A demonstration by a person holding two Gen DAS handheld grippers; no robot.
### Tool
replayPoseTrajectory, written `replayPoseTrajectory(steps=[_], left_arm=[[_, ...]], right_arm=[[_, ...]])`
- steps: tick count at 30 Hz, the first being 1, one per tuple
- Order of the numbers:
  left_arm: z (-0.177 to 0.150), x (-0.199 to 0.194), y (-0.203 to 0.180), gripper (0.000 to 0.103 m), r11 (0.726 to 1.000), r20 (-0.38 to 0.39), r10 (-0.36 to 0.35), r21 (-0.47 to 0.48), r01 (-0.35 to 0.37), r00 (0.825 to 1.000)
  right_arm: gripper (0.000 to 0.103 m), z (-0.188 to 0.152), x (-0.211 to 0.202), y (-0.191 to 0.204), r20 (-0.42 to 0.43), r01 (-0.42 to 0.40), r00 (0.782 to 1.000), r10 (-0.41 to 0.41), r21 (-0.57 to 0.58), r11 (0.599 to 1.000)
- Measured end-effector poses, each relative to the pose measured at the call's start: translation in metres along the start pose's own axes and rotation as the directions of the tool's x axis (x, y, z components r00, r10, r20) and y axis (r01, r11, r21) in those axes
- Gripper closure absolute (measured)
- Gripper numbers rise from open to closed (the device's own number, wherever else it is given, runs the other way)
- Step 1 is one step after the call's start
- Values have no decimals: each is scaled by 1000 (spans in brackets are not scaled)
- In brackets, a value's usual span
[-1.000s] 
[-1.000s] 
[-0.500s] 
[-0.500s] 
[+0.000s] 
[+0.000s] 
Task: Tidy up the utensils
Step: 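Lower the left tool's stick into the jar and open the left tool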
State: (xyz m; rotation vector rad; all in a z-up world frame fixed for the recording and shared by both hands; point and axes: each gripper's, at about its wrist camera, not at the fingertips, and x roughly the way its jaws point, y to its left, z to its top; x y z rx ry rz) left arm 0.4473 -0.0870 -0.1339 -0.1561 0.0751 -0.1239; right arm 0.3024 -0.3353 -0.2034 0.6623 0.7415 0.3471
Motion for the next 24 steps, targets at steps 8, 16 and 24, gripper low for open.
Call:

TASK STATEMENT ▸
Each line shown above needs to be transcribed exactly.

SOLUTION TO THE EXERCISE ▸
A demonstration by a person holding two Gen DAS handheld grippers; no robot.
### Tool
replayPoseTrajectory, written `replayPoseTrajectory(steps=[_], left_arm=[[_, ...]], right_arm=[[_, ...]])`
- steps: tick count at 30 Hz, the first being 1, one per tuple
- Order of the numbers:
  left_arm: z (-0.177 to 0.150), x (-0.199 to 0.194), y (-0.203 to 0.180), gripper (0.000 to 0.103 m), r11 (0.726 to 1.000), r20 (-0.38 to 0.39), r10 (-0.36 to 0.35), r21 (-0.47 to 0.48), r01 (-0.35 to 0.37), r00 (0.825 to 1.000)
  right_arm: gripper (0.000 to 0.103 m), z (-0.188 to 0.152), x (-0.211 to 0.202), y (-0.191 to 0.204), r20 (-0.42 to 0.43), r01 (-0.42 to 0.40), r00 (0.782 to 1.000), r10 (-0.41 to 0.41), r21 (-0.57 to 0.58), r11 (0.599 to 1.000)
- Measured end-effector poses, each relative to the pose measured at the call's start: translation in metres along the start pose's own axes and rotation as the directions of the tool's x axis (x, y, z components r00, r10, r20) and y axis (r01, r11, r21) in those axes
- Gripper closure absolute (measured)
- Gripper numbers rise from open to closed (the device's own number, wherever else it is given, runs the other way)
- Step 1 is one step after the call's start
- Values have no decimals: each is scaled by 1000 (spans in brackets are not scaled)
- In brackets, a value's usual span
[-1.000s] 
[-1.000s] 
[-0.500s] 
[-0.500s] 
[+0.000s] 
[+0.000s] 
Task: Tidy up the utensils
Step: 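Lower the left tool's stick into the jar and open the left tool
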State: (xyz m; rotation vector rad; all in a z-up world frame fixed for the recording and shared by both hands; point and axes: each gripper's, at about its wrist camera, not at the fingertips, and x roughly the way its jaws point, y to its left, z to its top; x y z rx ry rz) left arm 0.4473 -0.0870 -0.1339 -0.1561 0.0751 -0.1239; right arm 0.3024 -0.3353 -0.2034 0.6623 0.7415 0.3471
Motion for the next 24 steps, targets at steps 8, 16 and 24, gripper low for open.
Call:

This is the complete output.